I'd rather not flounder about in endless circular philosophies until we get better data to anchor us to reality. I would again say, you are making a very strange point. "Materialism"/"physicalism" has always won the bet till now. To bet against it has very bad precedent. Everything we know till now shows brains are physical systems that can be excited physically, like anything else. So I ask now, assume "Neuralink" succeeds. What is the next question in this problem after that? Is there any gap remaining still, if so what is the gap?

Edit: I also get a feeling this talk about qualia is like asking "What is a chair?" Some answer about a piece of woodworking for sitting on. "But what is a chair?" Something about the structure of wood and forces and tensions. "But what is a chair?" Something about molecules. "But what is a chair?" Something about waves and particles. It sounds like just faffing about with "what is" and trying to without proof pre-assert after "what ifing" away all physical definitions somehow some aetherial aphysical thing "must" exist.

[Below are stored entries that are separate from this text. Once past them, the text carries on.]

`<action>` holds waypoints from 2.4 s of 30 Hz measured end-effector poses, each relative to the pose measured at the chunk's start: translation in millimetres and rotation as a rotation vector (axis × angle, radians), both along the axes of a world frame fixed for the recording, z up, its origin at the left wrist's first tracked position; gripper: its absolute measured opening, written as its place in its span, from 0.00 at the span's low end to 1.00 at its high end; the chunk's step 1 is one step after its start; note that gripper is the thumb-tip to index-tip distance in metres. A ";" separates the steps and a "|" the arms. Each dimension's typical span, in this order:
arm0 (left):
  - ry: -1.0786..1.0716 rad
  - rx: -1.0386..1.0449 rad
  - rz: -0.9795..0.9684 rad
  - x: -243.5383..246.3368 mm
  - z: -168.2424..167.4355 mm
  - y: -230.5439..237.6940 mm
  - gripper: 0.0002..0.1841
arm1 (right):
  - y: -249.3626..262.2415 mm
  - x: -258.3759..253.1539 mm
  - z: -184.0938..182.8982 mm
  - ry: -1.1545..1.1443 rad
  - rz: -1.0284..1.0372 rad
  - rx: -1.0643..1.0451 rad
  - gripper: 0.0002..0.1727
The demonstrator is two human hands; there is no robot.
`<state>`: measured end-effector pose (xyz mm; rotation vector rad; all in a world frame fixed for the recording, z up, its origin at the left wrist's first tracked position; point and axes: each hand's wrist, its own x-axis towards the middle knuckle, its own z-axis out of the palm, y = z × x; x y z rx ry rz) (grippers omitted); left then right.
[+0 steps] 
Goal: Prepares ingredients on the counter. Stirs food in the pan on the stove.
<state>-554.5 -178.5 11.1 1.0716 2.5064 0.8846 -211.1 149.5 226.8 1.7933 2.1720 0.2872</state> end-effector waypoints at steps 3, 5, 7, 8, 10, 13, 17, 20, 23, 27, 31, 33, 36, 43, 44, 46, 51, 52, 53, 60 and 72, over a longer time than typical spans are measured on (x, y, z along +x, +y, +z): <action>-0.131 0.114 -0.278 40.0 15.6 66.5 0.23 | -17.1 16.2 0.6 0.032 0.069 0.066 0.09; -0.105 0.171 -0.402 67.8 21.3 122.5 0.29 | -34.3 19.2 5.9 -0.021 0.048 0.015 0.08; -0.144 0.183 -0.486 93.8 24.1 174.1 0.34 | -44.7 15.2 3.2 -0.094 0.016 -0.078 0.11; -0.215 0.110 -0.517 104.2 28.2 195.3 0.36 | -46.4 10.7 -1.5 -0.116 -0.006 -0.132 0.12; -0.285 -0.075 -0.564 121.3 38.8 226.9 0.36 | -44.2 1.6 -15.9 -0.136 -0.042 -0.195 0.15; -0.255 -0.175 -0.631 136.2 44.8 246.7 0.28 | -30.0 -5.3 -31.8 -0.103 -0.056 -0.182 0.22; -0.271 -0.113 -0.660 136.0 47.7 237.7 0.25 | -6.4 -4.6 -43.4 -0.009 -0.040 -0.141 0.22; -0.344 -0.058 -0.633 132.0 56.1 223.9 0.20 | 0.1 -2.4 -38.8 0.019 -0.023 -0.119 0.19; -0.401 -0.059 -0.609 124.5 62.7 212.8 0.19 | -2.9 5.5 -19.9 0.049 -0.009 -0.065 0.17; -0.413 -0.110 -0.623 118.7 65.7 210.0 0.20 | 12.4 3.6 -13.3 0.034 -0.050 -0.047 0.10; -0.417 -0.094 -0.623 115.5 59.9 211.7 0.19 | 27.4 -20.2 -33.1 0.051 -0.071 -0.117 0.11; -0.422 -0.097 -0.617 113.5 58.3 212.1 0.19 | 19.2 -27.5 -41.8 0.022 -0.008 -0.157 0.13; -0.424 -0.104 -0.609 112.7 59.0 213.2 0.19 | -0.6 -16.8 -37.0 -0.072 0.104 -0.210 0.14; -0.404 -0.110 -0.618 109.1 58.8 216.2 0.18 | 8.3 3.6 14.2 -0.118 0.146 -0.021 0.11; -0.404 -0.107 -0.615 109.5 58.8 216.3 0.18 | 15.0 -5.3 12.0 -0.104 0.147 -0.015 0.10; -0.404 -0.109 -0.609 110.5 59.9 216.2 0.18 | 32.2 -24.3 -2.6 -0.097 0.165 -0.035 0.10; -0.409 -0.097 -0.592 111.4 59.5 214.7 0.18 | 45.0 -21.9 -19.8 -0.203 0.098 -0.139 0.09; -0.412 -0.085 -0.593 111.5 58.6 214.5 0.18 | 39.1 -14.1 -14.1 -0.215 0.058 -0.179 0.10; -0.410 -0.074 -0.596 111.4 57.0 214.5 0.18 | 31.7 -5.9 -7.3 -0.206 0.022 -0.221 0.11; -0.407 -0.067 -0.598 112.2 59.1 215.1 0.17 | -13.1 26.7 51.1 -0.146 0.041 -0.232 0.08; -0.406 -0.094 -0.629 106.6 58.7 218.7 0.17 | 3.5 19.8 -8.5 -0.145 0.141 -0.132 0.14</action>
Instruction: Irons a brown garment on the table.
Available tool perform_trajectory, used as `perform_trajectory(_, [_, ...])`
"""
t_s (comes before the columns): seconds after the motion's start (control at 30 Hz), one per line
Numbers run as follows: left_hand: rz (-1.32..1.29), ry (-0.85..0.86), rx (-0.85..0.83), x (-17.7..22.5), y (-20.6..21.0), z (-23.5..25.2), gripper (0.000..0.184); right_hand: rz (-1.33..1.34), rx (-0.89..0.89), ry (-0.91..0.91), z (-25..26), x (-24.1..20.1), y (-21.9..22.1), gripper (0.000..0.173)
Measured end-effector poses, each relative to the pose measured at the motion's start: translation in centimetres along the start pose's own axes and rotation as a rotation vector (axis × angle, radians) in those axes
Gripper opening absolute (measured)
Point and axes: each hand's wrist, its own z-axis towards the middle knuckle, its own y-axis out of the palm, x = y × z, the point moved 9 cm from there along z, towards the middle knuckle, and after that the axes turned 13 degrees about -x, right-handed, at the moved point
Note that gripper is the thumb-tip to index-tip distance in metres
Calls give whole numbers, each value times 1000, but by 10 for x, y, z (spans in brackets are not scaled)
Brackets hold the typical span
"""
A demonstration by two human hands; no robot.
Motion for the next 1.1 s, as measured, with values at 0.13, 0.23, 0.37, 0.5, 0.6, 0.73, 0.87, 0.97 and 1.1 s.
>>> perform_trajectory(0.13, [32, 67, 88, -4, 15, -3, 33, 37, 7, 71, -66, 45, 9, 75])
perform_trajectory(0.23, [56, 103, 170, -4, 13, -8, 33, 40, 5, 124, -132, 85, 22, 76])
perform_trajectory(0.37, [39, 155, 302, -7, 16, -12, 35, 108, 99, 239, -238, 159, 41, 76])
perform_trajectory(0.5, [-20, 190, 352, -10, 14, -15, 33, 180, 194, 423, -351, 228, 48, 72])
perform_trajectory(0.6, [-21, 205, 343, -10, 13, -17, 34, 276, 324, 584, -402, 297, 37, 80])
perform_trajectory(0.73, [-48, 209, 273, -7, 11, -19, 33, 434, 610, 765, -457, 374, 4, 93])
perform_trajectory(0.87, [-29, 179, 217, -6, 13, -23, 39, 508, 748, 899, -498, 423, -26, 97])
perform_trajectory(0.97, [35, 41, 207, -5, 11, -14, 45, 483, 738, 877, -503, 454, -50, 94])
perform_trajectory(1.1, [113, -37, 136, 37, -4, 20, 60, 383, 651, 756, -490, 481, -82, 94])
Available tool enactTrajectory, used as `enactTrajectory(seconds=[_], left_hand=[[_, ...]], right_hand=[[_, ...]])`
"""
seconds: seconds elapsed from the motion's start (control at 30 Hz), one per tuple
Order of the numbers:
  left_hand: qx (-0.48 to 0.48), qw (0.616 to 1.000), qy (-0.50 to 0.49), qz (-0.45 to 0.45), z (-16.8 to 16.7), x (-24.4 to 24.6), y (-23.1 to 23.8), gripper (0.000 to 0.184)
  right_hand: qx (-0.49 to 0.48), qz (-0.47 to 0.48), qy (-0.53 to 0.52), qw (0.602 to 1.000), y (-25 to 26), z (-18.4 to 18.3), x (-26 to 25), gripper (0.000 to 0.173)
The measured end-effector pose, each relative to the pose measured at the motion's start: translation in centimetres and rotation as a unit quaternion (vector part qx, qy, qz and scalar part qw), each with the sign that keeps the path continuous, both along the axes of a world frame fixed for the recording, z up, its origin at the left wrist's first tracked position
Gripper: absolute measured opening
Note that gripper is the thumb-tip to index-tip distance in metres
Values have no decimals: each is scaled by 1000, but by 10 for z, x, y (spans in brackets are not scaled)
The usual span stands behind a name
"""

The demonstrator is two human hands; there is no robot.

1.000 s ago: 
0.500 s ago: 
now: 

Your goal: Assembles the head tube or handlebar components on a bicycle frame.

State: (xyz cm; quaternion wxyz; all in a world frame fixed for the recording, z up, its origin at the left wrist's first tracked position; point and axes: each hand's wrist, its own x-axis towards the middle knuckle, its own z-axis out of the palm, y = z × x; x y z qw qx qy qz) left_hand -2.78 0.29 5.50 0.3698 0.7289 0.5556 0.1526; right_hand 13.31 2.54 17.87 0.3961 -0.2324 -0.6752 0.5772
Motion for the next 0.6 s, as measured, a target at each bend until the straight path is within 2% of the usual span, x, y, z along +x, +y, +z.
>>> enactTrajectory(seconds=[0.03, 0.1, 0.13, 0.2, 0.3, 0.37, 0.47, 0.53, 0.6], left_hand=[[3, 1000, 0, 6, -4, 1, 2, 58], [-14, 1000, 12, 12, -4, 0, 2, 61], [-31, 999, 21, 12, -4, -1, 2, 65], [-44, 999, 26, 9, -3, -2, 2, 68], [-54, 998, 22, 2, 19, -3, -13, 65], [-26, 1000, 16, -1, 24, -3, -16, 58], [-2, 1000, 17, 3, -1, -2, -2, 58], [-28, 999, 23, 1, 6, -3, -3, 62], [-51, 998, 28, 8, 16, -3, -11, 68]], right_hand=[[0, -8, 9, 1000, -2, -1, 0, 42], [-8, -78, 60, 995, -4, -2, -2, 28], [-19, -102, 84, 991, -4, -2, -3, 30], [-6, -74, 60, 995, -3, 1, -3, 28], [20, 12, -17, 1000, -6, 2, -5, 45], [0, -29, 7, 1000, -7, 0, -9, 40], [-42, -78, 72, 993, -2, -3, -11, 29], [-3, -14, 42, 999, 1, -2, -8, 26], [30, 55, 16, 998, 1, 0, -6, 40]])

Well I ask, if its aphysical, then what is the point even. Its aphyical then it doesn't interact with the physical world and is completely ignored.

>>namero+583
I also come at it from another direction. Would you accept that other, non-human beings have consciousness. Not just animals, but in principle would you accept a computer program or any other machine that doesn't look like the molecular structure of a human can be conscious? I am of course hoping I am not wrong in assuming you won't disagree that assembling together in the lab or otherwise via means thats not the usual human reproduction, a molecule that is the same as a human would result in a perfectly uncontroversial normal conscious human right.

Since you can say its just a "mimic" and lacks whatever "aphysical" essence. And you can just as well say this about other "humans" than yourself too. So why is this question specially asked for computer programs and not also other people.

>>COAGUL+ih
I call BS on this. 1.5m bots by 17k users means 88 bots per account. No one is running that many claude max accounts. Moltbook was most likely entirely staged. The security was set up so non-bots could do the commenting.